Git Product home page Git Product logo

east's Introduction

EAST: An Efficient and Accurate Scene Text Detector

Introduction

This is a refactoring and packaging from argman/EAST code-base. With few exceptions the model stays pretty much the same but the code-base has been heavily re-factored to allow for python packaging and easy use as a python library for inference. At the moment is just making it more accessible as a package to other pieces of codes to import and perform inference. Upcoming changes will allow for re-training and evaluation.

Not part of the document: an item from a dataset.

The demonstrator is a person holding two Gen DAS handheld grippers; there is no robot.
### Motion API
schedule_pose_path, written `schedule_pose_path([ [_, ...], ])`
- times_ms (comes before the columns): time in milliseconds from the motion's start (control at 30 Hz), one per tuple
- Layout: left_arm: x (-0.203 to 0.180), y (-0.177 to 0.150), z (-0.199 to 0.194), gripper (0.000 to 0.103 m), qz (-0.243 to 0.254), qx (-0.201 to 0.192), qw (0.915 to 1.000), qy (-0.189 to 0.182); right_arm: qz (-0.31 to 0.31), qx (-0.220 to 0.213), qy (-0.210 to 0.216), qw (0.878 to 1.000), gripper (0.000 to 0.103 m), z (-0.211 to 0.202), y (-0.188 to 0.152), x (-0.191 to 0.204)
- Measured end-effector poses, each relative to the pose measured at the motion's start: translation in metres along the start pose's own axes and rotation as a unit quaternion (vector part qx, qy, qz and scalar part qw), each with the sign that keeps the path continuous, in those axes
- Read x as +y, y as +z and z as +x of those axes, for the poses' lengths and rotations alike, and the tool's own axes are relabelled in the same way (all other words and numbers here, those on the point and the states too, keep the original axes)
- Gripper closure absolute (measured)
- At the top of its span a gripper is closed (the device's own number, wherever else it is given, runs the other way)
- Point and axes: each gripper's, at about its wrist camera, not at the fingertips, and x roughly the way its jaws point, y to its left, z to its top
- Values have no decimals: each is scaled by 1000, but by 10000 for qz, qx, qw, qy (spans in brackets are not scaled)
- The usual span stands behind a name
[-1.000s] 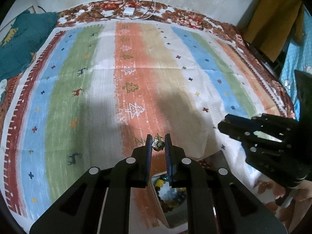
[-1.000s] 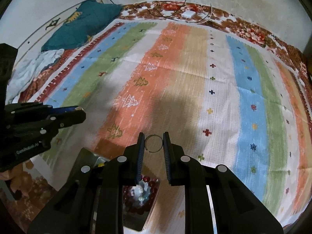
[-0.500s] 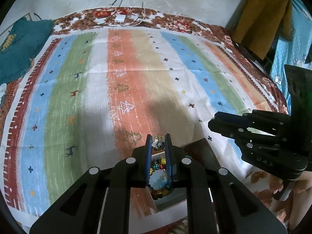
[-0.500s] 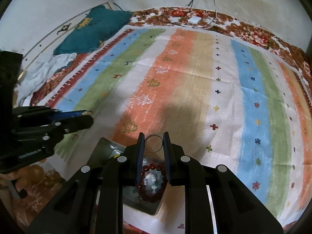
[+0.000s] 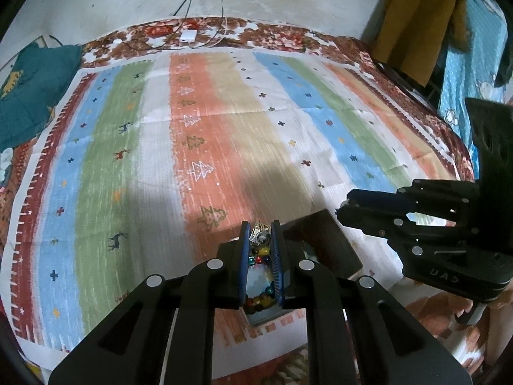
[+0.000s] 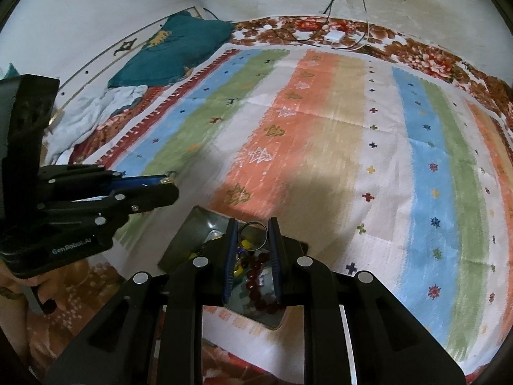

Currently the package allows the following:

import cv2
from east.model import EASTPredictor

img = cv2.imread("some-text-picture-path")

m = EASTPredictor()
m.load("your-checkpoint-path")
m.predict(img)  # returns the text bbox coordinates

To download a pre-trained model checkpoint please see the download section.

Known issues:

  • Train and eval had not been tested yet
  • There are several hardcoded paths all around still (eg: /static/results/...)

This is a tensorflow re-implementation of EAST: An Efficient and Accurate Scene Text Detector.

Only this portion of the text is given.